The payment of the AA and the COLA was discontinued pursuant to Republic Act No. 6758, otherwise known as the
Salary Standardization Law, which integrated the allowances into the standardized salary. The Company agreed to
reinstate them upon renegotiation of the parties CBA but however failed to give them.
As a result, the Union and Borela filed a complaint against the Company for payment of the AA, COLA, moral and
exemplary damages, legal interest, and attorneys fees before the National Labor Relations Commission (NLRC).
In his decision of August 20, 2003, Labor Arbiter Aliman D. Mangandog (LA) ruled in favor of the petitioners and
ordered the payment of ten percent (10%) attorneys fees in addition to their benefits and interests.
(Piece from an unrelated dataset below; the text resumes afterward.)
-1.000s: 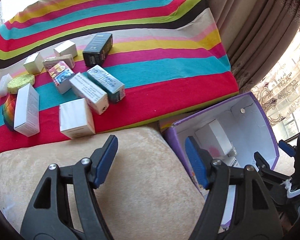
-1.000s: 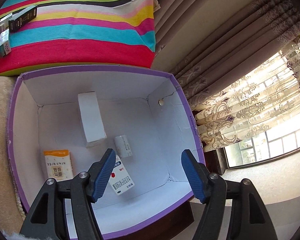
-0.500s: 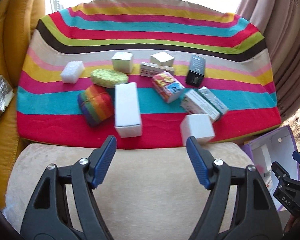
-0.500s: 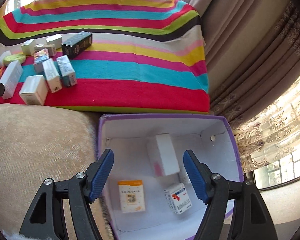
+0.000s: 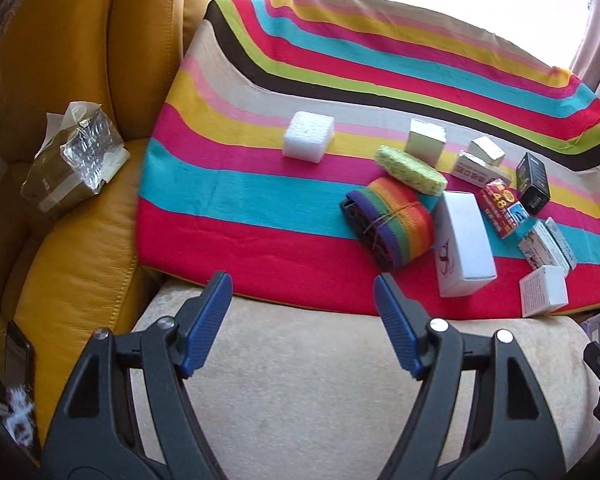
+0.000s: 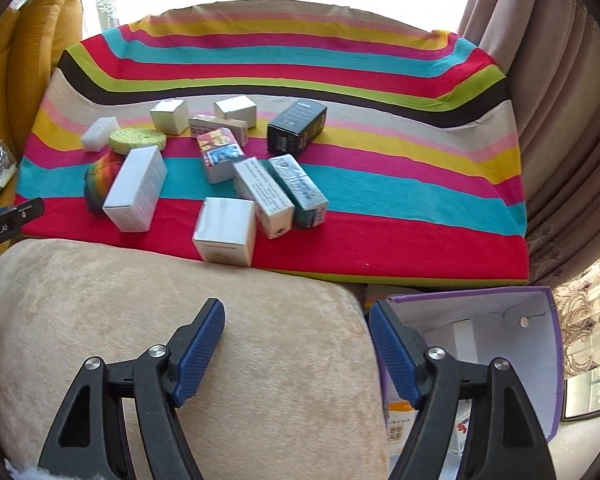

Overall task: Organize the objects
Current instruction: 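Move both open tools back over the striped cloth, then grasp the white foam block with the left tool while the right grasps a small white box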

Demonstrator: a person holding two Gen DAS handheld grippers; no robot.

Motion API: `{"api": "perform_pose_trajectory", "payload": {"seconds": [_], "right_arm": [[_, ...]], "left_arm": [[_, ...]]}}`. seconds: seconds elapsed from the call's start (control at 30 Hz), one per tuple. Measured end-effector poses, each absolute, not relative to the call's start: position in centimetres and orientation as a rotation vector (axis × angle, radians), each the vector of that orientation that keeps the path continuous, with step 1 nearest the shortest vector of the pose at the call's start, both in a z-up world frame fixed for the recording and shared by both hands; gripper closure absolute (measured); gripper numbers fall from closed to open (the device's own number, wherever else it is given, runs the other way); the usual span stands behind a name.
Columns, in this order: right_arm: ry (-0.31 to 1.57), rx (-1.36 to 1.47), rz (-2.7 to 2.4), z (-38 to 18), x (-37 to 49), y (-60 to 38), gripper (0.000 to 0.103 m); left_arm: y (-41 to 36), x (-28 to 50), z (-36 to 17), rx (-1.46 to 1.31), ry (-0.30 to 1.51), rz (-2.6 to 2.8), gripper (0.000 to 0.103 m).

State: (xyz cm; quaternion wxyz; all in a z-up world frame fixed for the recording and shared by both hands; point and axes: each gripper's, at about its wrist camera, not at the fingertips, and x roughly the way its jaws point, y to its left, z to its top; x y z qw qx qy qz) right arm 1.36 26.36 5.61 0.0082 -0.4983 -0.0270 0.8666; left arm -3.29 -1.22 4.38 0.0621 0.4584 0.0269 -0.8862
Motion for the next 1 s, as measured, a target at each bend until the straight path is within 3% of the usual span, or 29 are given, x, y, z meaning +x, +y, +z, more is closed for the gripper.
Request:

The award of
attorneys fees was upheld by NLRC. However, this was reversed by the CA.
CAs Decision: The additional grant of 10% attorneys fees violates Article 111 of the Labor Code considering that the
MOA between the parties already ensured the payment of 10% attorneys fees, deductible from the AA and CBA
receivables of the Unions members.
ISSUE:
1. Whether or not the workers are entitled to attorneys fees.
2. Whether or not the grant of 10% attorneys fees violate Article 111 of the Labor Code.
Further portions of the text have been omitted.